NASA seeks industry help for human lunar landers

NASA seeks industry help for human lunar landers

"We are inviting industry and other potential partners to meet with us next week at NASA headquarters to discuss human lunar landers", NASA Administrator Jim Bridenstine wrote in an op-ed at news site on Friday.

"For the moon, we'd like to return humans in the late 2020s", Clarke said.

"I want to be clear - that is not our vision".

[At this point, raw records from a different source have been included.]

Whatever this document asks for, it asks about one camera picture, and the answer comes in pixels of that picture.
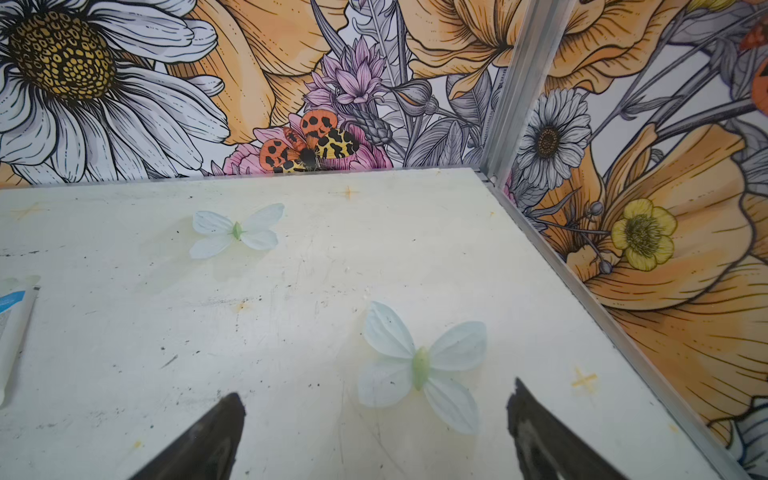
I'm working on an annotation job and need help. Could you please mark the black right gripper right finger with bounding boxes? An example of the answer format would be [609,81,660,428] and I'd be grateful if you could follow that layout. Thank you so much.
[506,378,625,480]

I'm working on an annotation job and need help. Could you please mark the white blue sachet packet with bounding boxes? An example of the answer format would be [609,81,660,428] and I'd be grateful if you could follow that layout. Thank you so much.
[0,275,40,404]

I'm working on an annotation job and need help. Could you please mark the aluminium corner post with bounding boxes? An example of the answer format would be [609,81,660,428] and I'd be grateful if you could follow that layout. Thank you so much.
[481,1,574,191]

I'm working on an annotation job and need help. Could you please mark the near pale butterfly decoration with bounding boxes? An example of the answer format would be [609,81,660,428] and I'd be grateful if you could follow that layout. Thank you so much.
[357,302,488,435]

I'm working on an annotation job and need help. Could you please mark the far pale butterfly decoration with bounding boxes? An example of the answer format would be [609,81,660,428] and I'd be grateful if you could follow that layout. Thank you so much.
[189,203,285,260]

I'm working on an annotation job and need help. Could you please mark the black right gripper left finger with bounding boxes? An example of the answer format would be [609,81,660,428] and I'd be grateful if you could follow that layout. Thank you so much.
[131,392,246,480]

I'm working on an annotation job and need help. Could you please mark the pale butterfly decoration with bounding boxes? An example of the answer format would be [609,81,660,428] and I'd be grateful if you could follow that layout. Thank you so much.
[357,302,488,435]
[189,203,285,260]

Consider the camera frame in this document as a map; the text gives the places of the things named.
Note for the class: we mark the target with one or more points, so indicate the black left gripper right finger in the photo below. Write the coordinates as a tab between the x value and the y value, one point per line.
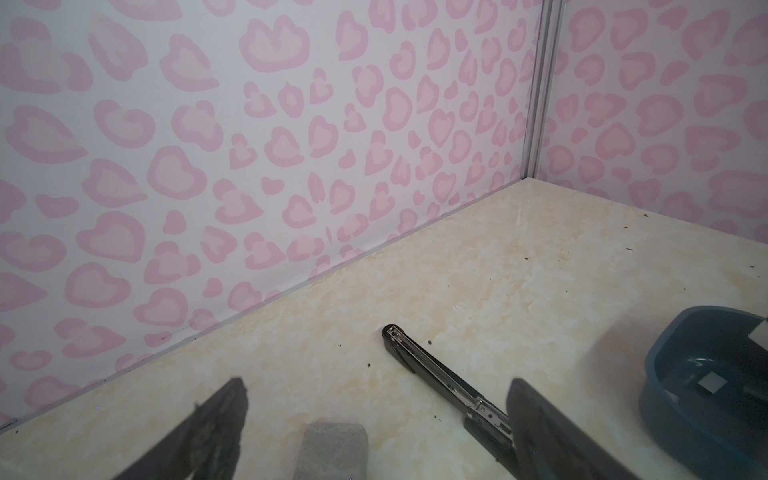
548	445

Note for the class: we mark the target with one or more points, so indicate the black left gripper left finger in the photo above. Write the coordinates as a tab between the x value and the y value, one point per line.
206	445

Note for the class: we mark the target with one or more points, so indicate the black long stapler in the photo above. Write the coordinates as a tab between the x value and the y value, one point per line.
488	424

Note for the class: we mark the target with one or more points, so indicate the grey stone block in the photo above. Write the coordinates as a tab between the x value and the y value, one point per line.
333	451

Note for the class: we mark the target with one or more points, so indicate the teal plastic tray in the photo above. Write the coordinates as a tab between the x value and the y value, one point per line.
704	400

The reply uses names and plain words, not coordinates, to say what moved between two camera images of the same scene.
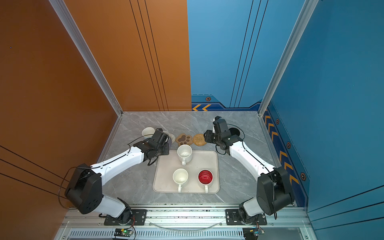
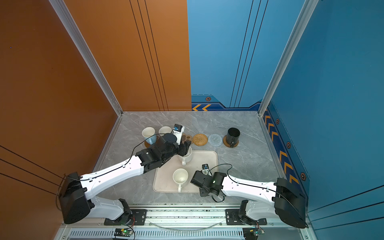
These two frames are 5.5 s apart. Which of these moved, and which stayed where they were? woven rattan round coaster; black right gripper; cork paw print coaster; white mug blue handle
Moved: black right gripper
Stayed: woven rattan round coaster; cork paw print coaster; white mug blue handle
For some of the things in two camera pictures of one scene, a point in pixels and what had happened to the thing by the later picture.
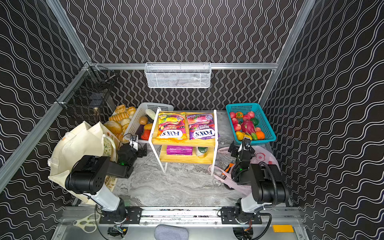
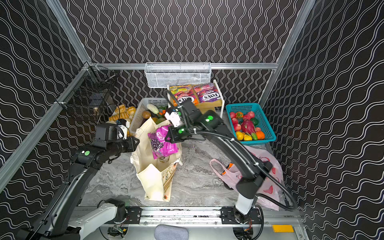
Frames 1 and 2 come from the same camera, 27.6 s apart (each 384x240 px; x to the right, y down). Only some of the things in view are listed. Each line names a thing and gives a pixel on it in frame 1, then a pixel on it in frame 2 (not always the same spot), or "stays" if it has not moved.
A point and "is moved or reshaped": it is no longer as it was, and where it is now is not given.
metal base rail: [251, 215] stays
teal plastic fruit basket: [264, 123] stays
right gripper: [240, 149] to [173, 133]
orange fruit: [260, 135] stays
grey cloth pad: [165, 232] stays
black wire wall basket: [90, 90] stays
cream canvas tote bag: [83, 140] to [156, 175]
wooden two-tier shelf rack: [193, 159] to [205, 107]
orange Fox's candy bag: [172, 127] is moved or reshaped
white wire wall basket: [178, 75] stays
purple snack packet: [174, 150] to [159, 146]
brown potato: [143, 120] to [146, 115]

When NASA again sends humans to the Moon, the surface will be buzzing with new research and robotic activity, and there will be more opportunities for discovery than ever before. With the Gateway up and running NASA envisions travel to the Moon becoming much easier, with astronauts harvesting material from the lunar surface to make rocket fuel: Using the Gateway to land astronauts on the Moon allows the first building blocks for fully reusable lunar landers. This time NASA plans to get to parts of the moon they haven't discovered yet.

He said NASA was planning to send astronauts "to the moon and eventually to Mars and beyond" and that it was "an exciting time to be leading America's space programme".

He said: "That starts with the Gateway - a lunar orbiting outpost created to ensure the safe transit of astronauts to the lunar surface and back home again".

Bridenstine added: 'The Gateway will be the home base for the first reusable human lunar lander system. NASA has asked companies to research and come up with the ideal way to land humans on the Moon's surface as it wants to begin the development soon enough.

Bridenstine said: "Billions of people around the world will watch history being made as astronauts explore more of the surface for longer periods of time than ever before, and help us prepare for missions to Mars and other destinations".

"But unlike Apollo, this time we're going to the moon to stay, and from there we'll take the next giant leap in deep space exploration".